Different Types of Personal Injury Cases

Injury Cases

Every year, very high numbers of personal injury cases are filed in the United States. Most of these are based on some form of negligence claim due to accidental or unintentional injuries.

Personal injury cases are among the most common legal actions in the United States each year. When someone is injured due to the neglect of another person or entity, its cause for the victim to file a personal injury claim or lawsuit.

Most claims are resolved with an out-of-court settlement. Settlement documents include clauses stating the plaintiff forgoes future legal actions related to the injury or incident in question.

A personal injury suit is filed in the county or state courts where the injury occurred if a settlement can’t be reached. Injury cases with small damage amounts, from about $2,000 to $15,000, are generally filed in small claims court.
Personal injury is the label given to lawsuits that handle claims that one person or thing’s negligence or deliberate misconduct caused harm to another person. The harms could be physical or nonphysical. Both types of injury can be the basis for monetary compensation, described as damages. Both economic and noneconomic damages can be recovered. Economic damages include medical expenses, lost wages, and can cover the past or projected damages. Noneconomic damages can include compensation for disability, disfigurement, pain and suffering, and diminished quality of life.

Types of Personal Injury

When people are thinking about kinds of personal injury cases, they are most often referring to the causes of personal injury. Examples of personal injury grouped by cause include:

Car accidents

Car accidents spur the most personal injury cases in America. When an accident happens, usually it’s because someone isn’t following the rules of the road, or driving as carefully as he or she should be. A careless driver can (usually) be held financially and responsible for injuries stemming from a car accident. Exceptions do exist in the dozen or so “no fault” states, where drivers have to collect from their own insurers except in cases of “serious” harm. Learn more about car accident cases.

Truck accidents

Accidents involving the large commercial trucks present some unique scenarios and issues. A typical fully-loaded “big rig” can weigh 80,000 pounds or more, compared to the average passenger automobile’s weight of about 3,000 pounds. Due to the great disparity in size and the basic laws of physics accidents with big rigs can be devastating. The large size of these vehicles also means that the acceleration, braking, visibility, and turning off big rigs are all limited.

Motorcycle injuries

Bike Accident section contains information and resources to help if you or a loved one has been involved in a motorcycle accident. Motorcycle injuries can touch on many areas of law, such as product liability, personal injury, and property rights. Here you’ll find helpful information about bike accidents and the law — including helmet laws, fault issues, and product defects and recalls – as well as tips on protecting your legal rights and what to expect after a motorcycle accident. Motorcycles may be particularly dangerous vehicles. These articles will help guide you through the legal ramifications of a bike accident.

Pedestrian or cyclist injuries

The National Highway Traffic Safety Association (NHTSA) reports that each year nearly 5,000 pedestrians die in motor vehicle-related accidents, and approximately 76,000 pedestrians in 2012 suffered injuries when hit by a car or truck. These accidents can occur when pedestrians attempt to cross highways. In addition to pedestrian-vehicle incidents, thousands of non-vehicular pedestrian injuries also happen annually. Poor maintenance, sidewalk or parking lot defects and building or alternative debris on walkways may also cause these accidents.

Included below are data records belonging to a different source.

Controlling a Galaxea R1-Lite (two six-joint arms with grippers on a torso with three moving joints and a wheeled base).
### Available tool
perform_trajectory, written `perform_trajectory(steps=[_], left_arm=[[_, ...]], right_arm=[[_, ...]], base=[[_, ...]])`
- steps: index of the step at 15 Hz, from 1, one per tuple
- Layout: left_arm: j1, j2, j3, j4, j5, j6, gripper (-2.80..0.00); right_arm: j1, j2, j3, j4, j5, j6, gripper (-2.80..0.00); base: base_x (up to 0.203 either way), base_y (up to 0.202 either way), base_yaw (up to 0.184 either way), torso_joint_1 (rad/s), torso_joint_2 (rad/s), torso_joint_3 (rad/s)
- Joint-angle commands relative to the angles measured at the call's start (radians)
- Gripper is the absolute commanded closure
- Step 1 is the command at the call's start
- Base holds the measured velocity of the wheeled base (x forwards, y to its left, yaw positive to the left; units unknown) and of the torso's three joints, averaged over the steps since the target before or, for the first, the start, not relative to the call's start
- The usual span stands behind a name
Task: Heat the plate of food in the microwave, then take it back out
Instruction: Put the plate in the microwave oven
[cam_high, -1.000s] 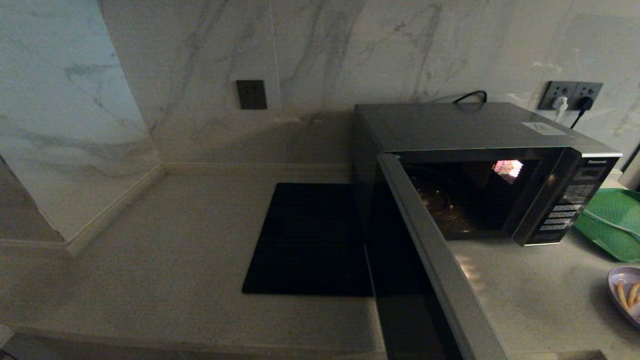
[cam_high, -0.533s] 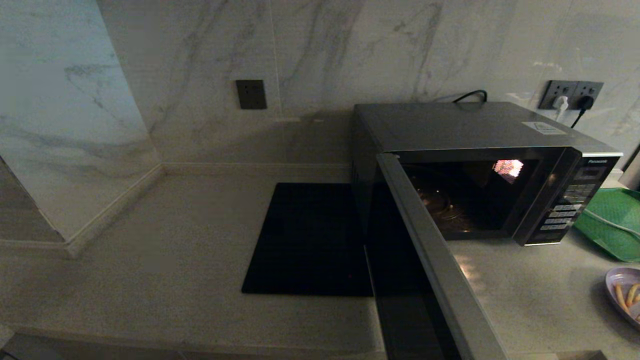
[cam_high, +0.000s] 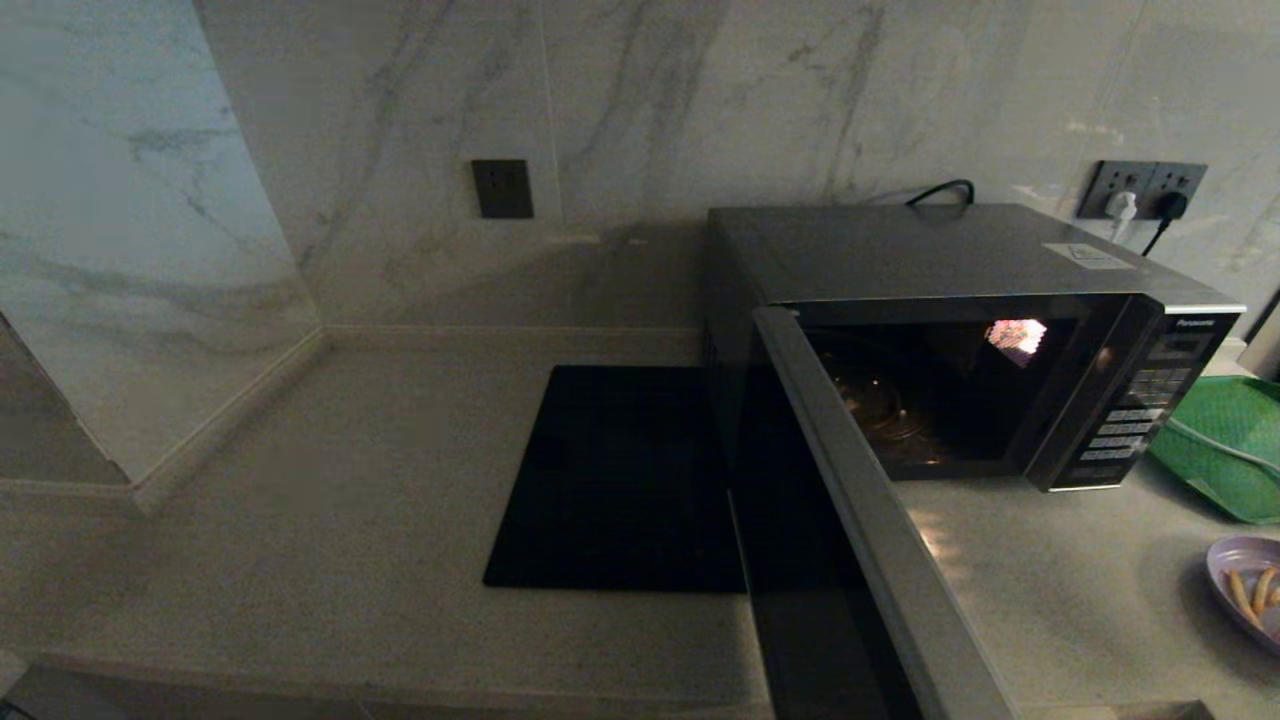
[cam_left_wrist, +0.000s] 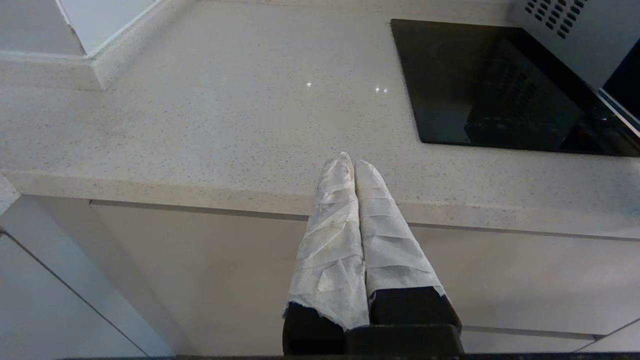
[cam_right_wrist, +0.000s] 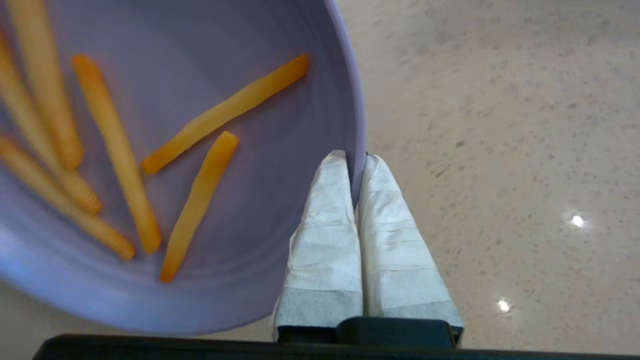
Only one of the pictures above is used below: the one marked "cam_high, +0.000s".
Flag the green plastic tray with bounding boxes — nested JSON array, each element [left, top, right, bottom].
[[1147, 375, 1280, 526]]

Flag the black induction cooktop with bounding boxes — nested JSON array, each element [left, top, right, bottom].
[[483, 365, 751, 593]]

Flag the dark double wall socket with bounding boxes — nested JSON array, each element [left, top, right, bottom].
[[1079, 160, 1209, 221]]

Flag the silver microwave oven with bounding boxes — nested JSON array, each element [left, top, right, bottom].
[[698, 205, 1248, 493]]

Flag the dark glass microwave door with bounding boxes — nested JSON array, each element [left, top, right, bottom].
[[728, 305, 1021, 720]]

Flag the white label sticker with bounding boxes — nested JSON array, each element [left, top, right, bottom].
[[1045, 242, 1138, 271]]

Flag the purple plate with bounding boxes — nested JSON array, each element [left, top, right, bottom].
[[1207, 535, 1280, 657]]

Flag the black power cable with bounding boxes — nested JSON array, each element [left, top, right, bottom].
[[905, 178, 1173, 259]]

Trip/slip and fall and other types of premises liability

Slip and fall cases are another very common type of personal injury case. Property owners (or, in some scenarios, those who are renting property) have a legal duty to keep their premises reasonably safe and free of hazards so that people who are on the property do not become injured. Of course, not all injuries that occur on the property will lead to liability. The exact nature of a landowner’s legal duty varies depending on the situation and according to the law in place in the state where the injury happened.

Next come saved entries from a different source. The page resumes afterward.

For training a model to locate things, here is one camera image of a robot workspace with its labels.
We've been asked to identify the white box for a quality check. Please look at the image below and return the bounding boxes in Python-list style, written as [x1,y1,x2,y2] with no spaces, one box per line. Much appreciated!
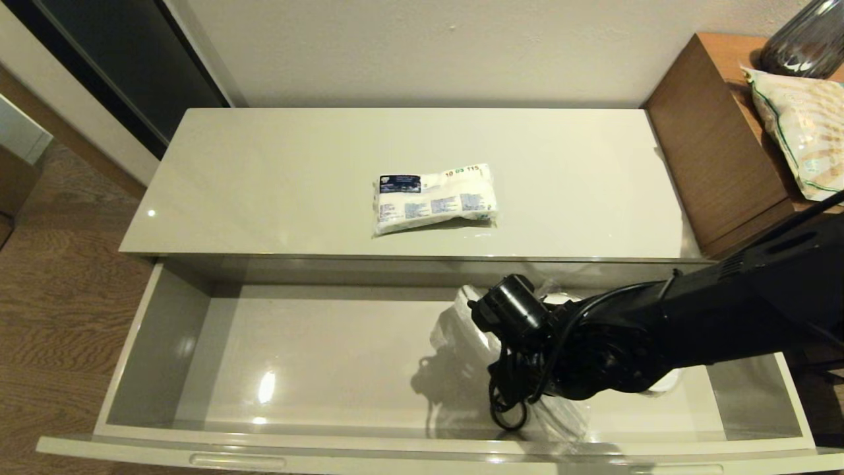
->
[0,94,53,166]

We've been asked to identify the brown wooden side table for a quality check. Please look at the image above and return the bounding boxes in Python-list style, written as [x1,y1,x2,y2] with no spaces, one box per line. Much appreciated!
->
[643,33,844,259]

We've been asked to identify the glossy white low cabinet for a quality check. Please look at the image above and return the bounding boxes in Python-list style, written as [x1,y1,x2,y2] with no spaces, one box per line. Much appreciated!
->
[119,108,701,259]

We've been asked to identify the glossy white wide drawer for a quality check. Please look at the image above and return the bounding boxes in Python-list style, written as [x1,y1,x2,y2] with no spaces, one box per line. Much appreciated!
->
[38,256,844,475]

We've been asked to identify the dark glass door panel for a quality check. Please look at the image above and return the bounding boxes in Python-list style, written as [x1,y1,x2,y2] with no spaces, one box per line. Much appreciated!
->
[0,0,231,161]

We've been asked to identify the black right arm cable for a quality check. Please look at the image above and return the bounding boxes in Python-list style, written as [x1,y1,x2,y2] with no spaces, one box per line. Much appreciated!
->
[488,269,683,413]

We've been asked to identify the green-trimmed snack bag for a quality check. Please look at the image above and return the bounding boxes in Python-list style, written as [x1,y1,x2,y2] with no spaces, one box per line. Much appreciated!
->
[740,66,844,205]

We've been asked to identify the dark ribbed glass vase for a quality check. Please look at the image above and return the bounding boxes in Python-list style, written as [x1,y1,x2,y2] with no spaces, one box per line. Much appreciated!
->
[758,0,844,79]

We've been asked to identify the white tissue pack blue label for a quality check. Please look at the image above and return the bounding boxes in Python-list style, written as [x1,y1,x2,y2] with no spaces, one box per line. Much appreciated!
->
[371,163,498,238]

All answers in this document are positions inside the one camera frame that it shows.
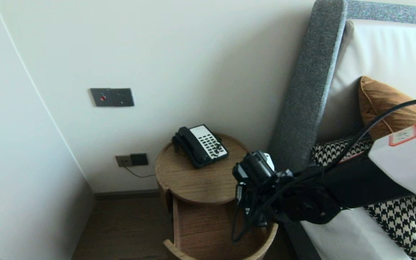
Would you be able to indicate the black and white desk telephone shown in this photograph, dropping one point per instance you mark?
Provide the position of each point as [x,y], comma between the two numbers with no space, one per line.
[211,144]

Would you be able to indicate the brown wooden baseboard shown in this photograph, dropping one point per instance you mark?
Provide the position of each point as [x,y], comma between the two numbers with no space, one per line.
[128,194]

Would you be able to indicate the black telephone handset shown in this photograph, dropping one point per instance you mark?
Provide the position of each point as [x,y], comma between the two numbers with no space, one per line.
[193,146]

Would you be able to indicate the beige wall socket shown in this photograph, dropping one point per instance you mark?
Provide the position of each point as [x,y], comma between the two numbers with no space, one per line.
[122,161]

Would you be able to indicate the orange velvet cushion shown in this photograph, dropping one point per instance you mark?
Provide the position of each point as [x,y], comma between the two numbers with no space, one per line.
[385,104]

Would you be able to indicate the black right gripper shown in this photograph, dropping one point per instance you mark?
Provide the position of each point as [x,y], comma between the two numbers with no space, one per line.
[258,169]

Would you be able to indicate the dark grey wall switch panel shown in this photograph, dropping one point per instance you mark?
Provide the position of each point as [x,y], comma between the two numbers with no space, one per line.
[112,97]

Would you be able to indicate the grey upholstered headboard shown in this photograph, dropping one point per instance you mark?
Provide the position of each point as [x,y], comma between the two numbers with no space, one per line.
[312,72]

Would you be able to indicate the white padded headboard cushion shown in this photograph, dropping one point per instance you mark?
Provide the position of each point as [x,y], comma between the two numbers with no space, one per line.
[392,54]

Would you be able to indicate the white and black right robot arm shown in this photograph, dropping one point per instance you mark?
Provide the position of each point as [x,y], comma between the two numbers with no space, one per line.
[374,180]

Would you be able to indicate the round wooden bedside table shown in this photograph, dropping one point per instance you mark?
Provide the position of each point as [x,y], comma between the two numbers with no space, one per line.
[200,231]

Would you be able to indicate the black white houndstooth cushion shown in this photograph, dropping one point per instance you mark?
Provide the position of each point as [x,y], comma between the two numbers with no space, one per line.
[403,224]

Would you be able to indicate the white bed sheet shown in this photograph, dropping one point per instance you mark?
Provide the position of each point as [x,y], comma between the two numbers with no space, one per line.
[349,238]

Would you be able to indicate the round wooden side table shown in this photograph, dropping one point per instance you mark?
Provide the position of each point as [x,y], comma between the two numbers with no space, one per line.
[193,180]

When you classify personal injury this way, you describe the cause of the harm, but not the actual form of injury or the legal dimensions of the harm. Medical malpractice cases are in some ways different legally from car accident cases, and in other ways, the same-what distinguishes them here is the event that causes injury.

Do I Need a Lawyer for Help With a Personal Injury Case?

Personal injury cases can often require a great deal of legal knowledge. The process of obtaining damages for an injury is often complex and may take some time. You may probably want to hire a lawyer should you need help with a personal injury case. Your attorney can represent you in court and can help ensure that your legal rights are being protected.